* _Task to carry out_: Each line below that contains the word "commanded" must be copied.
........
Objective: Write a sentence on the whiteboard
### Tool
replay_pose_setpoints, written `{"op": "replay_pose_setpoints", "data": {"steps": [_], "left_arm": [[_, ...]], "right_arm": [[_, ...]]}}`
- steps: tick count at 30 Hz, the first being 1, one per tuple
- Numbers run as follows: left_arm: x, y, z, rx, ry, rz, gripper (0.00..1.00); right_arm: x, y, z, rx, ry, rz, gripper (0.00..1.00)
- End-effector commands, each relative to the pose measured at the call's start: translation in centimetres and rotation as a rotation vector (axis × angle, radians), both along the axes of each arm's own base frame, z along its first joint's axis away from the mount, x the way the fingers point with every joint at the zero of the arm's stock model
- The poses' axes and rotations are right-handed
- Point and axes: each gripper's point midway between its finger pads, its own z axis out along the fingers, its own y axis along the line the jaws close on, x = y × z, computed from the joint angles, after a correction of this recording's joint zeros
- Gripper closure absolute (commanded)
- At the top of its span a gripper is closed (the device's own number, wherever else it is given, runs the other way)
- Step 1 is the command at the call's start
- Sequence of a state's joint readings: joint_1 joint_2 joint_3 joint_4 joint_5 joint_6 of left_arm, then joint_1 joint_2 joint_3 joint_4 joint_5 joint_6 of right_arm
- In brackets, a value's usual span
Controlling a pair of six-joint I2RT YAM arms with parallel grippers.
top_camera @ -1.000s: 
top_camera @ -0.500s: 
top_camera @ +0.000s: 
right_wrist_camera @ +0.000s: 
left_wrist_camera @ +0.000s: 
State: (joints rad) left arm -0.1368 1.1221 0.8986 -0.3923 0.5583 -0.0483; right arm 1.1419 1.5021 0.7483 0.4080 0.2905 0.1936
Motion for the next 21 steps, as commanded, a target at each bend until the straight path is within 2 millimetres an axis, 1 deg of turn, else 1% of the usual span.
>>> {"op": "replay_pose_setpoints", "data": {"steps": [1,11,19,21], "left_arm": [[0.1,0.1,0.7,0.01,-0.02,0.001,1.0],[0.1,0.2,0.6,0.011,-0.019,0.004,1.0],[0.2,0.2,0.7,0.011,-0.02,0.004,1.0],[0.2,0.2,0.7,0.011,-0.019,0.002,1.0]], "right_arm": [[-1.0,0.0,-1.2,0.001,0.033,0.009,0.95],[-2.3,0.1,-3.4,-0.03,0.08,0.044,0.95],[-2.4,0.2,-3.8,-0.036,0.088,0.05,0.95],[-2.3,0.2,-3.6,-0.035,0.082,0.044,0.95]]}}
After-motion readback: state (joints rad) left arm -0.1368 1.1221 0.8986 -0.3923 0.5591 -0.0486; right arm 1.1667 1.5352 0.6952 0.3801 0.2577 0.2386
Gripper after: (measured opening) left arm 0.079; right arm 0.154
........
* _Task solution_:
- Gripper closure absolute (commanded)
Motion for the next 21 steps, as commanded, a target at each bend until the straight path is within 2 millimetres an axis, 1 deg of turn, else 1% of the usual span.

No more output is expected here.